Elle le regardait maintenant droit dans les yeux et il vit les petites taches dorées dans les pupilles grises. Il baissa le regard vers ses lèvres aux commissures légèrement retroussées. Presque douloureusement, il la prit dans ses bras au pied de Marguerite d’Anjou et écrasa sa bouche contre la sienne comme un noyé cherche de l’air. Elle ne réagit pas, inquiète de la violence de Beaudoin et imaginant dans l’instant toutes les complications à venir, à commencer par le rouge à lèvres bavant jusqu’au menton. Il lui arrivait de détester l’effet qu’elle produisait sur certains hommes et commença à essayer de se dégager.
Il la lâcha instantanément, redoutant une insulte ou une gifle. Il n’eut droit qu’à un regard glacial :
“La prochaine fois, je ne vous dérangerai pas dans vos réflexions. Repartons à zéro, voulez-vous ? Et trouvons un sujet innocent : comment va l’enquête ?”
Rien ne fut pire que la fin de la promenade.
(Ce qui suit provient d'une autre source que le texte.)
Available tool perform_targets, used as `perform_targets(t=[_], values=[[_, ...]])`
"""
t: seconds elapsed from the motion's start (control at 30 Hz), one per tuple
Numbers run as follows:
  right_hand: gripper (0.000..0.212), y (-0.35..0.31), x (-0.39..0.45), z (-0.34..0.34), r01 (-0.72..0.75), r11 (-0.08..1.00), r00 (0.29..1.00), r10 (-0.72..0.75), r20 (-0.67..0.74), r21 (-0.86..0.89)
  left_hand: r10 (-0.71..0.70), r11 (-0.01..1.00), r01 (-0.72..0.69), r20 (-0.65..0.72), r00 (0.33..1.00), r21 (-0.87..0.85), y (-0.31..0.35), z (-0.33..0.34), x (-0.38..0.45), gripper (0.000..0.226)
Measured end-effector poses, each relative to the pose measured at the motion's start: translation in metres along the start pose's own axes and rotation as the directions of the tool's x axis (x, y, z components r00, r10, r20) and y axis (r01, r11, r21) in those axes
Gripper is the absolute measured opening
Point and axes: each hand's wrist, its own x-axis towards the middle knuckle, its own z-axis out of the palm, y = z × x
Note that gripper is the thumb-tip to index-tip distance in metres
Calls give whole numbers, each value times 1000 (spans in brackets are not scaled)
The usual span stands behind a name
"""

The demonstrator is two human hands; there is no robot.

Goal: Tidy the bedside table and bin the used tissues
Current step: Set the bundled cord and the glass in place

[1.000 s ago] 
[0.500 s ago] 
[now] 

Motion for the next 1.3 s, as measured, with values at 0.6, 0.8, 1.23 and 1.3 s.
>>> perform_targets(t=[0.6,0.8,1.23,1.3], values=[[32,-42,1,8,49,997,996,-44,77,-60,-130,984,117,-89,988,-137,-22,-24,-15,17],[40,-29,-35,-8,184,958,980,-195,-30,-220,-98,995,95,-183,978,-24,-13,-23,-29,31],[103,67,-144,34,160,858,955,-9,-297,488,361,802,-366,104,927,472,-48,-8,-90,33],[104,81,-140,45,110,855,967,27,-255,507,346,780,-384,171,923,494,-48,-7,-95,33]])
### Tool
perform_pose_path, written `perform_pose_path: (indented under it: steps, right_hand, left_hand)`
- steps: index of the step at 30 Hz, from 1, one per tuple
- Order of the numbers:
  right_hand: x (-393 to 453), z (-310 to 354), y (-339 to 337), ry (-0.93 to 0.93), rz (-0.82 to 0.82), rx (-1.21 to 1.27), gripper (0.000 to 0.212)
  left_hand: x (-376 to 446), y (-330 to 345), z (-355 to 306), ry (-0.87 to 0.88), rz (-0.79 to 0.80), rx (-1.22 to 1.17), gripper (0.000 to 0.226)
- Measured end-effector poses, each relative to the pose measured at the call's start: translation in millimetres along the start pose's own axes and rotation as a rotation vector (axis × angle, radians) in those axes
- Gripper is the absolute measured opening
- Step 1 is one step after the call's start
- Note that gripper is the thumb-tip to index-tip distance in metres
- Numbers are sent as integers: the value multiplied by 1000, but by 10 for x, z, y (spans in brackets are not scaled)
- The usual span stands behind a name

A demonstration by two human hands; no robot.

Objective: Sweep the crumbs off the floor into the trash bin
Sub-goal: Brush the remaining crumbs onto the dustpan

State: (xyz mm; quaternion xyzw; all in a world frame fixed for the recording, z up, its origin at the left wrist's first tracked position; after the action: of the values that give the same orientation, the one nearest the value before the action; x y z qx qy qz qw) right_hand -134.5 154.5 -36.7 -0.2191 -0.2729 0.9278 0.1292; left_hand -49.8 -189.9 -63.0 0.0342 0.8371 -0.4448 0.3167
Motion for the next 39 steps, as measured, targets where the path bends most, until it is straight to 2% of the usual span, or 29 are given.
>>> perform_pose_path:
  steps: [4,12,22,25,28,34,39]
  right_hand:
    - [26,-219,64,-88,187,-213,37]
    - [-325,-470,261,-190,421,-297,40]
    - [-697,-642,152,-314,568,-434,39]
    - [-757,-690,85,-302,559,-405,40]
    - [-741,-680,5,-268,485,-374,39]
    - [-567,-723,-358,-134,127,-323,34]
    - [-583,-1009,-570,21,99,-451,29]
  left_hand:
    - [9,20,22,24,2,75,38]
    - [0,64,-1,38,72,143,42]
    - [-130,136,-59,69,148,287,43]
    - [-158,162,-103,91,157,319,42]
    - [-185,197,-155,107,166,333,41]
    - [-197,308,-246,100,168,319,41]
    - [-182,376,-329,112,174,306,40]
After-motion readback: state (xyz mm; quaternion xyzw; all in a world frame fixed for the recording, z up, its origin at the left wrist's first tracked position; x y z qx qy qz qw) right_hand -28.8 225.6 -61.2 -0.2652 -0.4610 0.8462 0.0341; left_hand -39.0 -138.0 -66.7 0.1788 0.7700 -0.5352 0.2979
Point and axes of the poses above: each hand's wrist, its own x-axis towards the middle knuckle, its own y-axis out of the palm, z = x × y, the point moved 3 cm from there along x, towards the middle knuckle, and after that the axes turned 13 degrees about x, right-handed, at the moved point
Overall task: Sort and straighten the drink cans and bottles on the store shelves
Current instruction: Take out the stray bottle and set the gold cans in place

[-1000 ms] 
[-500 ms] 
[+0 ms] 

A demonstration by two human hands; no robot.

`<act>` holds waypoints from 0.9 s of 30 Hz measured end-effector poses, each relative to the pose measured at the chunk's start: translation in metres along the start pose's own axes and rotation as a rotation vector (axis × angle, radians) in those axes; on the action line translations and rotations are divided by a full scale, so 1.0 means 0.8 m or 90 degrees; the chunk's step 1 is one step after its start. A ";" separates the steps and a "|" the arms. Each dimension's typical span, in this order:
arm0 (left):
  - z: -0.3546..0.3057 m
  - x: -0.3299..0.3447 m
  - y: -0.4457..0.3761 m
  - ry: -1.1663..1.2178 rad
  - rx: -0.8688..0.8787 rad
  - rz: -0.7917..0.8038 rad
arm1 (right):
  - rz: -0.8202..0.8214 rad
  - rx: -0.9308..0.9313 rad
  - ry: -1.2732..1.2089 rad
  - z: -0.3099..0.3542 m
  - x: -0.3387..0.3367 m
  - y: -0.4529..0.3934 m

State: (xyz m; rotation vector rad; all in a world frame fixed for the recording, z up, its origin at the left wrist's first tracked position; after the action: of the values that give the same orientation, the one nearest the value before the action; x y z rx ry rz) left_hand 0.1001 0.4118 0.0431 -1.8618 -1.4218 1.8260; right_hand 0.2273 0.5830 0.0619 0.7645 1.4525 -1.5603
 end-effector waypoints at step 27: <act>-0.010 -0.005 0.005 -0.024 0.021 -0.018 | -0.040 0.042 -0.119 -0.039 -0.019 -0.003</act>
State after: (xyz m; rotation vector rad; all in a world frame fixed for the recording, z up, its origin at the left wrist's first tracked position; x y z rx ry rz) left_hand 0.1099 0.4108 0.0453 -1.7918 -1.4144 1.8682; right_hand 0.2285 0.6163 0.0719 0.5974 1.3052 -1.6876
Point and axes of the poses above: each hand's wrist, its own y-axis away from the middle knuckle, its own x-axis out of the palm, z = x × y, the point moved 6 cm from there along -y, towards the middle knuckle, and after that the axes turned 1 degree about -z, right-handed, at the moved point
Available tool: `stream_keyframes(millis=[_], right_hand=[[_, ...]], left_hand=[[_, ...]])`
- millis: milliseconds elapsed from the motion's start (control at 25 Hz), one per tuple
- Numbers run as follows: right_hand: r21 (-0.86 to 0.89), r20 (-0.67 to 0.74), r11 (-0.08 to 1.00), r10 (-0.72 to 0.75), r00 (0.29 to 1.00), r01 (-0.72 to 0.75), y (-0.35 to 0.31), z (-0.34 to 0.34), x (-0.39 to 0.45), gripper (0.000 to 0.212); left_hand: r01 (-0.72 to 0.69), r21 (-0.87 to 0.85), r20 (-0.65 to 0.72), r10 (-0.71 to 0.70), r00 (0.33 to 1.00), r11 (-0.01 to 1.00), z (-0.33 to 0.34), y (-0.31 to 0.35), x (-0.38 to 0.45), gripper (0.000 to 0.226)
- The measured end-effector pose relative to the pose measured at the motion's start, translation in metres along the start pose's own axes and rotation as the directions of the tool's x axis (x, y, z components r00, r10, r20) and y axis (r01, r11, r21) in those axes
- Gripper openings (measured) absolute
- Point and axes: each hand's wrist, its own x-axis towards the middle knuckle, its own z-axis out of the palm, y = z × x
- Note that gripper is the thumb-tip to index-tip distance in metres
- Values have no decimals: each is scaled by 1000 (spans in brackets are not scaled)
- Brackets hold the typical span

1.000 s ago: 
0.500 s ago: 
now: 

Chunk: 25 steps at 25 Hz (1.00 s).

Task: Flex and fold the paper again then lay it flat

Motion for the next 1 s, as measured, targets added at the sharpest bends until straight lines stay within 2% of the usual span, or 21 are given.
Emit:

Jamais il ne put croiser à nouveau son regard, elle fixait l’horizon d’un air agressivement absent et quand ils se séparèrent, il partit furieux d’avoir tout gâché.
Après une première partie de trajet plutôt monotone, la route qui les menait à Moisillon-les-Moutiers se mit à serpenter entre des collines boisées et Beaudoin dut admettre que cette ballade à la campagne avait du bon. L’air chargé d’humidité embrumait les sommets des arbres les plus haut perchés mais, vu de l’intérieur bien chauffé de la voiture de fonction, le paysage était extrêmement poétique et changeait agréablement de la pollution qui asphyxiaient les rues étroites du Sentier.
Malgré ces bonnes dispositions, il était encore meurtri de sa dernière entrevue avec Alex et ne pouvait s’empêcher de faire des plans pour rattraper sa maladresse alors que les villages aux toits de tuiles défilaient, serrés à flanc de coteaux autour d’églises trapues. Ce qui l’avait le plus humilié était le manque de réaction de la jeune femme : elle ne s’était pas fâchée, elle l’avait trouvé importun pour ne pas dire franchement ridicule et son regard las rappelait plus celui d’une mère exaspérée par les bêtises d’un enfant que celui d’une femme que l’on vient d’embrasser. Ensuite elle avait pris garde à éviter tout mot équivoque, comme pour effacer ce qu’elle considérait comme un épisode fâcheux. Il la ferait changer d’avis dût-il lui faire la cour comme il ne l’avait jamais fait à personne. Elle viendrait à ses rendez-vous et perdrait son sang-froid.